*Work task*.
Each line from the one that contains "Identify the silver CPU" to the last line of the records below must be restated word for word.

◇ ◇ ◇

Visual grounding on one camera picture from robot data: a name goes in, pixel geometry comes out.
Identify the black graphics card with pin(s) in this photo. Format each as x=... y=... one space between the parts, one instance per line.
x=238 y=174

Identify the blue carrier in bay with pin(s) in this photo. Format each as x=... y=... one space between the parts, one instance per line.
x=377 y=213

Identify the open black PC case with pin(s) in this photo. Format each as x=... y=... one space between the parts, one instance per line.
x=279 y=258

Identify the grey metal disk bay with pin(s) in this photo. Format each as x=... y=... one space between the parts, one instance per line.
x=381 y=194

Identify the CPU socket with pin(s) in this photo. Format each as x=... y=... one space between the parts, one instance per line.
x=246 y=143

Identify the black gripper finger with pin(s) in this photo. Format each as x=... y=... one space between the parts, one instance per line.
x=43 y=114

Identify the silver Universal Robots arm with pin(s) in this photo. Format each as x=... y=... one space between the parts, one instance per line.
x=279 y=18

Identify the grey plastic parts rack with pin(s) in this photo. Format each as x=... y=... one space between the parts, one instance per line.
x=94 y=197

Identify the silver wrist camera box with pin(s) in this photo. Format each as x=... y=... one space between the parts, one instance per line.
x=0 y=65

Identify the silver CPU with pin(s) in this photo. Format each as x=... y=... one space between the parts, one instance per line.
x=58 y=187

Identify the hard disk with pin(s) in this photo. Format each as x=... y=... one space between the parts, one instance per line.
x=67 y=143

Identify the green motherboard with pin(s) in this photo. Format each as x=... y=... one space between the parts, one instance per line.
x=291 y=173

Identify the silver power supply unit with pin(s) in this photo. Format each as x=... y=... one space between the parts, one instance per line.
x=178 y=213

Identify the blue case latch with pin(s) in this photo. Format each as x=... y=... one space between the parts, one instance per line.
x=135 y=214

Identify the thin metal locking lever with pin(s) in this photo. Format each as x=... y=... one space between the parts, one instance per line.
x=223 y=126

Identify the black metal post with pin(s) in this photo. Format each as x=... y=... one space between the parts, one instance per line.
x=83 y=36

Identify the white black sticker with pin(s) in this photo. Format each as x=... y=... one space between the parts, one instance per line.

◇ ◇ ◇

*Your solution*.
Identify the silver CPU with pin(s) in this photo. Format each as x=... y=... one space between the parts, one instance per line.
x=58 y=187

Identify the hard disk with pin(s) in this photo. Format each as x=... y=... one space between the parts, one instance per line.
x=67 y=143

Identify the green motherboard with pin(s) in this photo. Format each as x=... y=... one space between the parts, one instance per line.
x=291 y=173

Identify the silver power supply unit with pin(s) in this photo. Format each as x=... y=... one space between the parts, one instance per line.
x=178 y=213

Identify the blue case latch with pin(s) in this photo. Format each as x=... y=... one space between the parts, one instance per line.
x=135 y=214

Identify the thin metal locking lever with pin(s) in this photo. Format each as x=... y=... one space between the parts, one instance per line.
x=223 y=126

Identify the black metal post with pin(s) in this photo. Format each as x=... y=... one space between the parts, one instance per line.
x=83 y=36

Identify the white black sticker with pin(s) in this photo. Format each as x=... y=... one space between the parts, one instance per line.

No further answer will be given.